Ocean Blue frontman David Schlezel still considers Lancaster his “musical hometown.”
“Lancaster was essential to our success,” Schelzel says. “It really was. Even though we were from Hershey, Lancaster was the first place we played that we really felt like, oh, this is home, here’s our home base.”
This week, Schelzel and his band will return home. The Ocean Blue will play at Tellus360 Saturday, its first show at the venue. The performance will follow the release of its eighth studio album “Kings and Queens/ Knaves and Thieves,” out Friday on Schelzel’s own Korda Records, which he runs with a collective of musicians from various bands.

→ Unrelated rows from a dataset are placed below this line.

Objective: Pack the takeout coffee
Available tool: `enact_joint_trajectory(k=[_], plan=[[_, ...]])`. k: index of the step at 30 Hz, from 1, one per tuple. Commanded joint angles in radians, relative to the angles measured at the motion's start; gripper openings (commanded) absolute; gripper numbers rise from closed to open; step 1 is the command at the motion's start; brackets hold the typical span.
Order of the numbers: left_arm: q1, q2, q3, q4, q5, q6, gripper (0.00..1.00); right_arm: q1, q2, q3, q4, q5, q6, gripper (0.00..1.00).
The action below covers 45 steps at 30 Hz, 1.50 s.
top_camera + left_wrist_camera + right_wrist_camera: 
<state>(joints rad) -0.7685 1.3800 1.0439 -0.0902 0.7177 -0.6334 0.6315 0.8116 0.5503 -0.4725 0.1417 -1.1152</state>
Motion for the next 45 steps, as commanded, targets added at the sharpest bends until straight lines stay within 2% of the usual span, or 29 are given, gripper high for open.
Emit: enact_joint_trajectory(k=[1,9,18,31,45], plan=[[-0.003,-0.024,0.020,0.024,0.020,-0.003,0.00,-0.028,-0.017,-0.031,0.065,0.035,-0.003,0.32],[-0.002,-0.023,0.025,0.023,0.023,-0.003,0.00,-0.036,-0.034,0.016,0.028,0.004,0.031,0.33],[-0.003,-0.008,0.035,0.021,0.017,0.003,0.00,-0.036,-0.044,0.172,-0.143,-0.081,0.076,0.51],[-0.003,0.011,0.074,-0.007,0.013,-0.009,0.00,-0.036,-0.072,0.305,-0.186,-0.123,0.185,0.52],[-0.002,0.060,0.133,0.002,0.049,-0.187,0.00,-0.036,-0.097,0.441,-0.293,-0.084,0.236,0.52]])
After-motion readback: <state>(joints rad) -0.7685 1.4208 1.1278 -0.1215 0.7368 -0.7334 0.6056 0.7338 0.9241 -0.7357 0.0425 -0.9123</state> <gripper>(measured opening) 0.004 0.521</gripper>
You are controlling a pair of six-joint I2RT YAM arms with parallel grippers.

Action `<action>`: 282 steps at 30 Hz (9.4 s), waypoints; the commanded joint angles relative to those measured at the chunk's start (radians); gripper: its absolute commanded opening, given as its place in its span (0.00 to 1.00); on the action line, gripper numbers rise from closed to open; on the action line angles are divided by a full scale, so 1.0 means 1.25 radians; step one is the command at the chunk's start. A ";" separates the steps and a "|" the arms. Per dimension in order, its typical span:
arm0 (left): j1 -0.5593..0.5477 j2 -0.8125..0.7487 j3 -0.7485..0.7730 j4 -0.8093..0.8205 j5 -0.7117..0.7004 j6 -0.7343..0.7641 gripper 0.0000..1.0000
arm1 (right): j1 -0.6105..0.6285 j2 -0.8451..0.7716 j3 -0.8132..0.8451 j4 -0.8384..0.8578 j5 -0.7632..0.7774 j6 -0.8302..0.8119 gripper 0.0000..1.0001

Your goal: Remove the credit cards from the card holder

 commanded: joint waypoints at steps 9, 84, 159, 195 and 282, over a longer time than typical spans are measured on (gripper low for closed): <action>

The Ocean Blue made waves with its melancholic, atmospheric pop in the ’80s and ’90s. The band released its first three albums on the Warner Music Group’s Sire Records imprint and earned national attention for songs like “Between Something and Nothing,” “Drifting Falling” and “Ballerina Out of Control.”
Schelzel says the Chameleon Club was instrumental in the band signing its record deal. He says he’s grateful for club founder Rich Ruoff giving the band an opportunity to play an all-ages show — an important detail, as the musicians themselves weren’t yet 21 at the time.
“I want to say, like six or seven major labels saw us at the Chameleon and ended up really signing our deal or agreeing to a deal out of the shows that we played there,” Schelzel says.
At the time, cover bands dominated the local music scene, and it was somewhat unusual for a band like the Ocean Blue to play a set of mostly original music.
But Schelzel and his bandmates weren’t interested in becoming a cover band. In fact, what he most longed for was creating albums in a studio, not playing live.
“As a band, we really wanted the ability to make records … We found out about music, we enjoyed music by buying records, and later on, by watching videos on MTV,” Schelzel says. “So, the live music thing wasn’t really part of our musical experience when we started out.”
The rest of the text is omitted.